First to industrialize
The Japanese were dumbstruck when the Dutch showed them machinery. They had been handpicking rice and painting lewd pictures of octopi up until that point.
First to industrialize amongst their neighbors. And mechanization of rice harvesting is a very late invention.
As is, for that matter, lewd octopus drawings, which date only to the 19th century.
First to industrialize amongst their neighbors.
The OP is still misleading to make his point.
As is, for that matter, lewd octopus drawings, which date only to the 19th century.
Most famous example from 1814 (NSFW): https://en.wikipedia.org/wiki/The_Dream_of_the_Fisherman's_Wife Although I bet that for a popular artist to be able to publish this openly, it probably means it was already floating in the culture before. The article mentions earlier netsuke, but without dates and the sources are books.
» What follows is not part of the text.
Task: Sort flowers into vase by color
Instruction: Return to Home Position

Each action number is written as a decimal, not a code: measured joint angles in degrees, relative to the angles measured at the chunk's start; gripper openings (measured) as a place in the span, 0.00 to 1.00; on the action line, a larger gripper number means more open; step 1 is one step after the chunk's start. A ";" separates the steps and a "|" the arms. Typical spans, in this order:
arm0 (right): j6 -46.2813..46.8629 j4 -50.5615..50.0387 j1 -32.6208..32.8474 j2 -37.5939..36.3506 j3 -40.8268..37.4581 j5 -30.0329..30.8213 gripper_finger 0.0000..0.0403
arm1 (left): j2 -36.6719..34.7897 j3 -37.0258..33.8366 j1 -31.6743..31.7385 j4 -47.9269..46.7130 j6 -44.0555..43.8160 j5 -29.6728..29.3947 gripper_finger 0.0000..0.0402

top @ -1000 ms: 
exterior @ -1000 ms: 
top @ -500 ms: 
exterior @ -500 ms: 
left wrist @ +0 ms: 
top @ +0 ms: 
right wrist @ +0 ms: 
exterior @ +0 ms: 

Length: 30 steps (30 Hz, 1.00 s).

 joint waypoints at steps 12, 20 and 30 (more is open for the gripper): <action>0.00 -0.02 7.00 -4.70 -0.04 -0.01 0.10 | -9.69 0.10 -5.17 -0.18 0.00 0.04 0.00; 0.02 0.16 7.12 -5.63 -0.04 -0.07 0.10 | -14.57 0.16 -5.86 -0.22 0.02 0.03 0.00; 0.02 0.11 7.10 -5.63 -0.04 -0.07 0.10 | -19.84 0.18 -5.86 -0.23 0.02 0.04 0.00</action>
The whitewashed curry came to Japan via the British Royal Navy.
Fried fish was introduced to England by the resident Jewish population in London, along with fried chips. They had migrated to England from the Netherlands, and Portugal/Spain before that.
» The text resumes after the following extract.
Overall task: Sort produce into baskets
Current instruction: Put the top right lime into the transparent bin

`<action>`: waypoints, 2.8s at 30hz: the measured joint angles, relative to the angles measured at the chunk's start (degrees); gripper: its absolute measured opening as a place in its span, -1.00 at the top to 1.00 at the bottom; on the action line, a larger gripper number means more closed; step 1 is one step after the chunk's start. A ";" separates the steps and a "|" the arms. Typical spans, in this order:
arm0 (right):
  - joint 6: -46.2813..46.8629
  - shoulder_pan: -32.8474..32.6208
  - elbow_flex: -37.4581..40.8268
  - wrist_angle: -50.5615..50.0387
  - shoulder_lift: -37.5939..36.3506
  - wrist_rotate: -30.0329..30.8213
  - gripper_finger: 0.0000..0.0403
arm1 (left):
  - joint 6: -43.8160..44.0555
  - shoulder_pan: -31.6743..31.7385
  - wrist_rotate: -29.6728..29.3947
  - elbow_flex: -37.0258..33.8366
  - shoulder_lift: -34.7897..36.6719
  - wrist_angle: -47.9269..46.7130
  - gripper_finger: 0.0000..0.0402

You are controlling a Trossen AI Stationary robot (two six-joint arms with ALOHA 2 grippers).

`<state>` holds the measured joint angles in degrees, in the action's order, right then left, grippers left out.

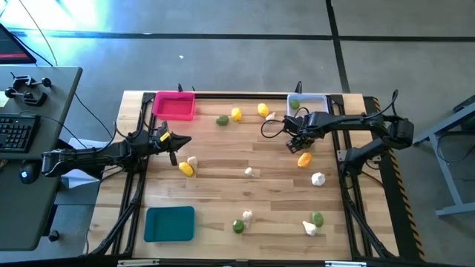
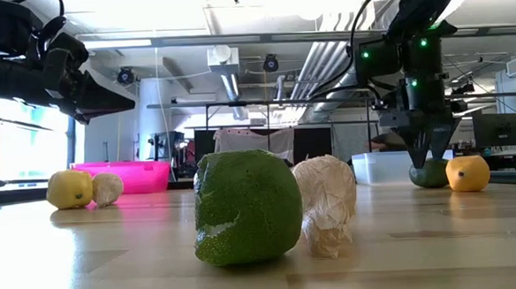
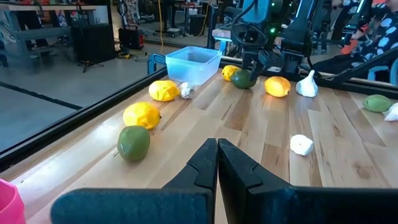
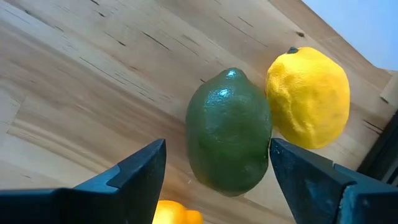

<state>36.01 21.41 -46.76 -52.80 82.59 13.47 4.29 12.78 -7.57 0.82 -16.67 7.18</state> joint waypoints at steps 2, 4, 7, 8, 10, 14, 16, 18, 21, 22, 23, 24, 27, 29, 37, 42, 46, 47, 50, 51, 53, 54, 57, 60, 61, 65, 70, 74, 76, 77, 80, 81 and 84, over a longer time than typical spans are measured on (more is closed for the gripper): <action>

Oh, I just read a book called 1632 that touched on this. If I recall the term for them was Sephardic Jews, and due to prejudice large portions of them moved around until settling in England because the monarchy at the time promised protection. They still weren’t allowed real positions of power, but did fill many roles as financial advisers.
Of course the book was published 25 years ago, so some of that information may be outdated.
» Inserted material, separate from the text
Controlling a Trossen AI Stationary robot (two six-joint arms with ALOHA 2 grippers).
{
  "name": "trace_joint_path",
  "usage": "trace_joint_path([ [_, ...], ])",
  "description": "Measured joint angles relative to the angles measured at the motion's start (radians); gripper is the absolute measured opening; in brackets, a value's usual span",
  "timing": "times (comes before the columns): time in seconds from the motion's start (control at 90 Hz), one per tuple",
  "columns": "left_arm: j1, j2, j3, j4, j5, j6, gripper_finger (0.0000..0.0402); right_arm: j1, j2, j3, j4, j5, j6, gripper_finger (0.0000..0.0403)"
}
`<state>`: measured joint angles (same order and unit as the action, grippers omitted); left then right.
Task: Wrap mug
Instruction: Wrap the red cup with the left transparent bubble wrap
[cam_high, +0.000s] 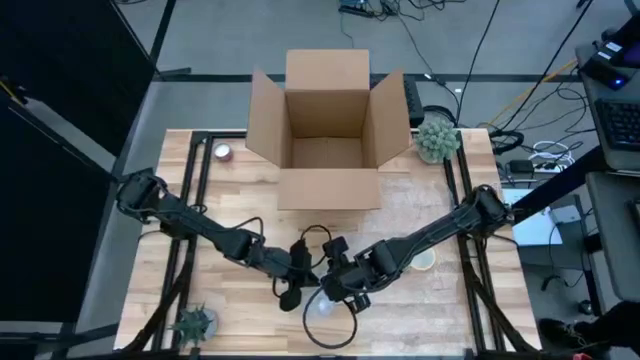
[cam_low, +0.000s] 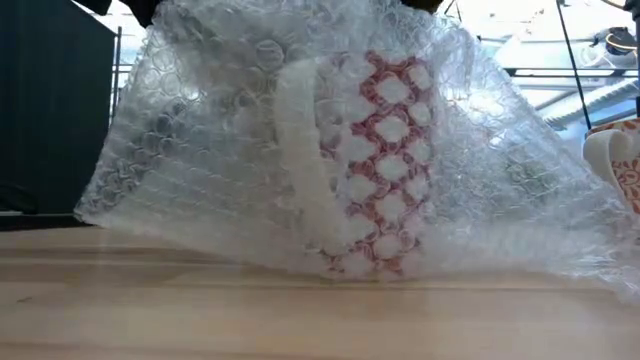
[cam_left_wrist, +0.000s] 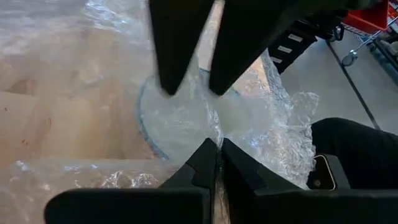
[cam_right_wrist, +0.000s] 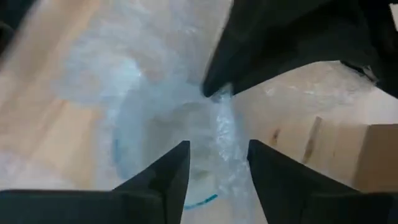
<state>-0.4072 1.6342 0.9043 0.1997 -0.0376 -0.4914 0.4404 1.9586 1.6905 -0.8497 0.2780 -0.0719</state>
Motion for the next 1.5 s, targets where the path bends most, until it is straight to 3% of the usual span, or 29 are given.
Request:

Eric Flint wrote it. I don’t think I made it clear, but know that it’s a piece of fiction where a coal mining town from Virginia gets sent back in time to 1632 German Thuringia and brings American values to the Thirty Years War. It was written by a historian though, so the setting around the story is as accurate as it could be. A lot of the book has aged not so great in terms of what was progressive for the 90’s when it was written, but the premise is out there enough to make up for it, and I really enjoyed how the history is portrayed.
Would’ve thought that China would’ve had a bigger historical empire than Japan?
Historically yes, but in the 19th and early 20th century, Japan expanded significantly, while China shrunk. China was still bigger, but Japan had ‘gained’ more imperial territory, if that makes sense.
Also driving on the left for roughly the same reason.